The working group population register (AKVZ) is a group of historically interested, volunteers (non-profit, non-registered association).

The members and employees have set themselves the goal of transferring and digitizing the results of the official, but handwritten census records from the past 250 years in the Latin script corresponding to today's traffic custom.

This historical and personal cultural asset is accessible to the interested public and is available worldwide via the Internet.

The first large-scale census only took place in the Duchy of Schleswig in 1769 (excluding estate and monastery districts). Censuses were initiated by the governments of the time and carried out for the first time nationwide in 1803 in the entire Duchy of Schleswig and Duchy of Holstein (first general census in Schleswig-Holstein). In 1819 also in the Prince Diocese of Lübeck and the Grand Duchy of Mecklenburg , consisting of the Duchy of Mecklenburg-Schwerin and the Duchy of Mecklenburg-Strelitz . The last surviving population registers of this North German region date from 1864. All lists of persons from the surveys carried out later in the Prussian province of Schleswig-Holstein were destroyed immediately after their statistical analysis by the Berlin central government. The census carried out by the British occupying forces in 1946 can be seen as the only exception for Schleswig-Holstein.

Most of the records from 1769 have been lost. The records of the population censuses from 1803 to 1864 are almost completely preserved in the state and state archives in Schleswig , Copenhagen , Hamburg , Oldenburg and Schwerin .

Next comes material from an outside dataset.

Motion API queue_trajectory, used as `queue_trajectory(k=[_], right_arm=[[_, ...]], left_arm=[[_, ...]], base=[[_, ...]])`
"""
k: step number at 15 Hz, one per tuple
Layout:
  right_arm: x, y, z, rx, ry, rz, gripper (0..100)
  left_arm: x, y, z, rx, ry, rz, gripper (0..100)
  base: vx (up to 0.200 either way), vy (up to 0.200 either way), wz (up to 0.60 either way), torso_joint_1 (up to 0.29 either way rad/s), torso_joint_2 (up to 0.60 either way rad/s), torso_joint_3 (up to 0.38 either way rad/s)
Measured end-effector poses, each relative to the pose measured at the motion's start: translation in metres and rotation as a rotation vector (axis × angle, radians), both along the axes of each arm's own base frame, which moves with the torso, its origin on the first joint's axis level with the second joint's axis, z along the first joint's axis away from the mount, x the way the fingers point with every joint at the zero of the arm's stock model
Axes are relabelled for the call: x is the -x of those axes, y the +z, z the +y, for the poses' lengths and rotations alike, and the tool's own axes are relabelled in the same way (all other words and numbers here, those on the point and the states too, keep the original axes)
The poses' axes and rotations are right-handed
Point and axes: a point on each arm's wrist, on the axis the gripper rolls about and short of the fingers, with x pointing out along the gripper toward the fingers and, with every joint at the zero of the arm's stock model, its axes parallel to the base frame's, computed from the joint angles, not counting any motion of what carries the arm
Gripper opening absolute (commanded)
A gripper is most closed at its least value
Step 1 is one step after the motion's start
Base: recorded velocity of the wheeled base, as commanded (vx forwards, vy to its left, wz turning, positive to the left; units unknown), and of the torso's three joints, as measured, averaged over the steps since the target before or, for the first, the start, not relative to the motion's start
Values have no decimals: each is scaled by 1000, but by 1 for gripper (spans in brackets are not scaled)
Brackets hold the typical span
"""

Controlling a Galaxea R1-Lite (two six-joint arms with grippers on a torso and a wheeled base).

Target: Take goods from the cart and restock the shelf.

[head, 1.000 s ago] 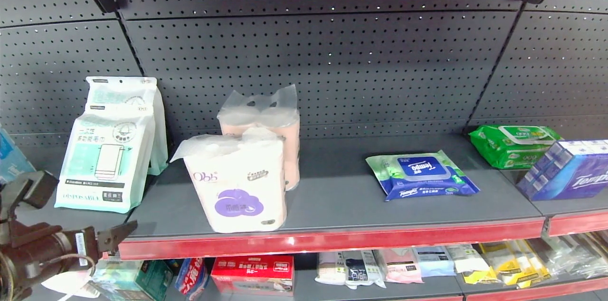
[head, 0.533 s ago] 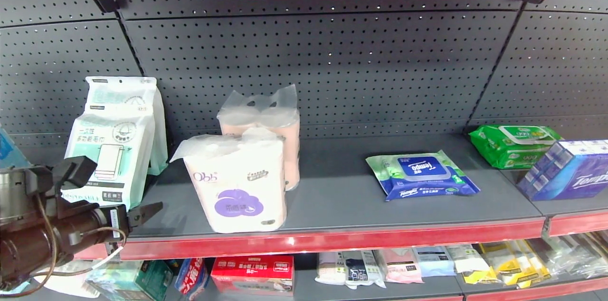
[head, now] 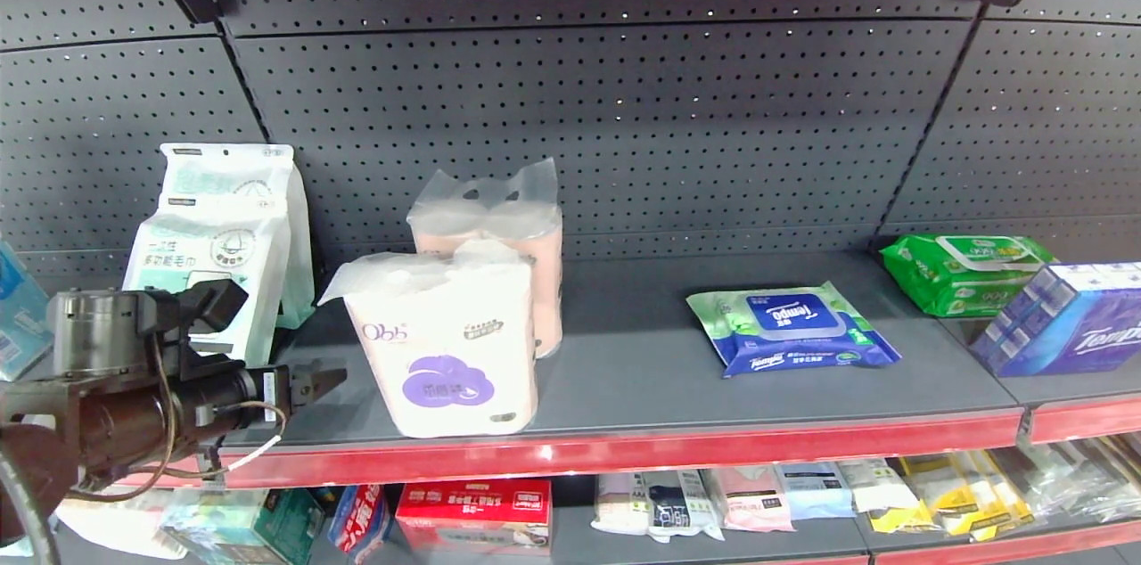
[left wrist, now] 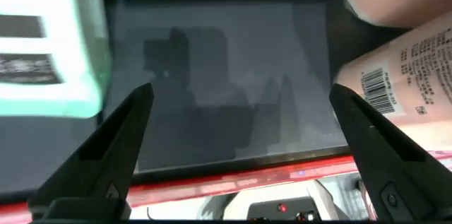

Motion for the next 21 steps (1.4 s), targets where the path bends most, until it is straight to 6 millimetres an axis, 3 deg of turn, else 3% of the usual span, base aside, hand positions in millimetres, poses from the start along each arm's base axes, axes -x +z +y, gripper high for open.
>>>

Here the work is the AKVZ to: This archive material , in handwritten old cursive hand , are the AKVZ in the now common Latin transcribed and fed into a database. Since the working group was founded in 2002, more than 200 employees of the AKVZ have managed to make around 4,000 censuses with over 2,200,000 personal data records available (as of February 1, 2020).

aims

  • To transfer (transcribe) the population register into a script that can be read today and to make it available in digital form as a database on the Internet.
  • The interdisciplinary collaboration between the historical and genealogical promote research.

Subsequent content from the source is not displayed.